"What exactly are you doing?" my neighbors with the raised eyebrows finally ask.
Well, I was sitting in a boa in front of my toaster oven, which was laying unplugged in my yard. Okay, maybe their yard. But, judging by the looks on their faces, they already knew all this.
I was taking a photograph from a light-proofed, pin-punctured salt shaker, strategically placed within my toaster oven to burn the light reflected off of the grates of the oven as well as my boa and myself onto a sliver of photo paper.
Would this information be comforting to my worried neighbors?
I doubted it, but I eagerly stumbled over every word anyway, anxious to justify my weirdness as something as profound as Art. The neighbors nodded and grunted with the appropriate Understanding. They glanced at each other (perhaps they were flattered that I had deemed their yard more aesthetically-pleasing than my own) and shuffled back inside.
It was the first time I had felt the sharp swelling, some cocktail of pride, embarrassment, uncertainty, and stubborn dedication to some idea I was pretty sure existed, which I have only experienced from doing weird shit for art.
The photos of the television you transplanted in a nearby cornfield (made possible by half a dozen extension cords) won't come out light enough, dark enough, or forwards; carpet will only stand on a tree for about 20 minutes, your mother will throw away the tampons you dress up for ballroom dancing, and no one's gynecological needs will be met in the school nurse's office you transformed for that venture into independent filmmaking.
But that's all irrelevant. I am addicted. Not to making art, for I?m really unconcerned with whether I make something or not.

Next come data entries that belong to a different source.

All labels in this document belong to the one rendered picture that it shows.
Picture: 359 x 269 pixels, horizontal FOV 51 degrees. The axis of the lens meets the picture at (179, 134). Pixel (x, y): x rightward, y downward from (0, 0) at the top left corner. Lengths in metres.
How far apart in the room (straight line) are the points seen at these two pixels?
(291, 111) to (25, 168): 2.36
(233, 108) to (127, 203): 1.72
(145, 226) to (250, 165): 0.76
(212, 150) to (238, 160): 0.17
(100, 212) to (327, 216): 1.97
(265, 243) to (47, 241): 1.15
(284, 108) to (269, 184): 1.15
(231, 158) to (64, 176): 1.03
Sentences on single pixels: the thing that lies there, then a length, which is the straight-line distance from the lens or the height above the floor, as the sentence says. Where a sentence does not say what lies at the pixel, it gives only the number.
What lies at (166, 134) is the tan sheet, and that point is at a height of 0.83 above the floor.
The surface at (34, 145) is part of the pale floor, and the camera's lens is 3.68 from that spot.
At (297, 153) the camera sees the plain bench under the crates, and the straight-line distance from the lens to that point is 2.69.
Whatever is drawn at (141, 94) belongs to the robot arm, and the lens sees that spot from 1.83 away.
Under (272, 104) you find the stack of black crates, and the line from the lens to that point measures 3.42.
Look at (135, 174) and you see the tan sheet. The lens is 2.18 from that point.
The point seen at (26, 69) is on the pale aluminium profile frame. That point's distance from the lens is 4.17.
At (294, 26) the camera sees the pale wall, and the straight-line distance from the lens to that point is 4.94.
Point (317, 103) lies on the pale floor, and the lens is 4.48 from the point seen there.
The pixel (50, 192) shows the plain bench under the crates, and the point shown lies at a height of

Making implies a product, implies pride in something crafted, and while I have these feelings, the reason I continue to feed my habit is the rush I get knowing that I?m doing something for the unadulterated sake of doing it. Was the photograph the most significant result of the pinhole camera I placed in a kitchen appliance on my neighbors? yard? Certainly the experience was more memorable, more life-affirming, more fun.

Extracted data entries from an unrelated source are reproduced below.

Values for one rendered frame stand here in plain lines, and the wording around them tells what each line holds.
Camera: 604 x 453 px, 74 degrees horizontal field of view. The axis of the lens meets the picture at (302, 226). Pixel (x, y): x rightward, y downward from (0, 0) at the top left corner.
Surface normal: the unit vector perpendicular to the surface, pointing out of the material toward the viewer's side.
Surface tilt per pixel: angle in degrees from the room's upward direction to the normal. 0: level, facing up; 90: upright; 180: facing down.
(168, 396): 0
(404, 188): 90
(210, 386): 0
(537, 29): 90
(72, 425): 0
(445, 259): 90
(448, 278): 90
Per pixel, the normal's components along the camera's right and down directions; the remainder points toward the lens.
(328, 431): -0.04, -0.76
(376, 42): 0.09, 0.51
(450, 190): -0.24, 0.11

Unfortunately, we at Carver are in an environment conducive to product-oriented artwork. Poems and choreographed dances, paintings and monologues - somehow they're always due tomorrow. Even those of us who would love nothing more than to savor the moments of action, rather than the stagnant end-result, often find all potential savor evaporated by the wee hours of the morning, when we finally get around to looking for it.

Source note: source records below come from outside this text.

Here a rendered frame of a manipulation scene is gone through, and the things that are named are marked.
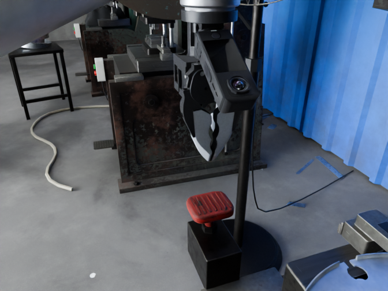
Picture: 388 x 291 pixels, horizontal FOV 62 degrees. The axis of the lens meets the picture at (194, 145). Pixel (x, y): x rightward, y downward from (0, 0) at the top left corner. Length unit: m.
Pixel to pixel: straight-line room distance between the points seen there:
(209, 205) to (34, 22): 0.40
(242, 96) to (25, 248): 1.45
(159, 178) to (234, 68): 1.56
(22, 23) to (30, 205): 1.79
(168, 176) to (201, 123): 1.49
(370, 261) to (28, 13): 0.43
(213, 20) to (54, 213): 1.56
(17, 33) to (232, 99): 0.23
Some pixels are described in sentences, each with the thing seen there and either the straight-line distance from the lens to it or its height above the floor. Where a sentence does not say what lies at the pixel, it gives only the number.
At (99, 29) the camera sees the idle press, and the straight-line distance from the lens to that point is 3.34.
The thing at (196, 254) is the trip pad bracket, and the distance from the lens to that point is 0.57.
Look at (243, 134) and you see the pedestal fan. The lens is 1.16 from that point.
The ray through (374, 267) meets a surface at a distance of 0.46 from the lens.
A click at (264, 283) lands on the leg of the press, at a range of 0.58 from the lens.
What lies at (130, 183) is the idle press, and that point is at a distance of 1.89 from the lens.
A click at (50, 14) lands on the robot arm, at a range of 0.19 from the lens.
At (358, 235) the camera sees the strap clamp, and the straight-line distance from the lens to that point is 0.57.
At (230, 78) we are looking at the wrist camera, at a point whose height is 0.98.
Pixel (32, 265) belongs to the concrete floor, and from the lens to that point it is 1.61.
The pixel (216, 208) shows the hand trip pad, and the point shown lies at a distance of 0.52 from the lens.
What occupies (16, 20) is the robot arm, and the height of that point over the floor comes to 1.07.
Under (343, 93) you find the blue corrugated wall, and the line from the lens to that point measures 2.23.
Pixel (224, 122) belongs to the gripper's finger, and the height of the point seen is 0.90.
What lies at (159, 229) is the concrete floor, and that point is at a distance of 1.62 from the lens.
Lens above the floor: 1.09
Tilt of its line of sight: 28 degrees down
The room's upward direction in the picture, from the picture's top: straight up

Out of time and out of energy, what is an artist to do? Rather than digging for that smaller canvas deep in the Utrecht shelves, rather than typing some sparse dialogue for your screenplay, rather than taking some quick photos of your feet, I propose you paint with a broom for ten minutes; I propose you go to the most disgusting diner you can find, and record some conversation; I propose you take some photos of lame attempts to confuse your neighbors. I propose that if you can't work really hard for hours and hours today, you at least do something memorable.
So you're tired and drained and you probably have more productive things you ought to be doing instead of reading this, but don?t go labor over something dreaded, something draining you further. Just go do something odd and allow yourself to savor your embarrassment when your neighbors ask what exactly you're doing.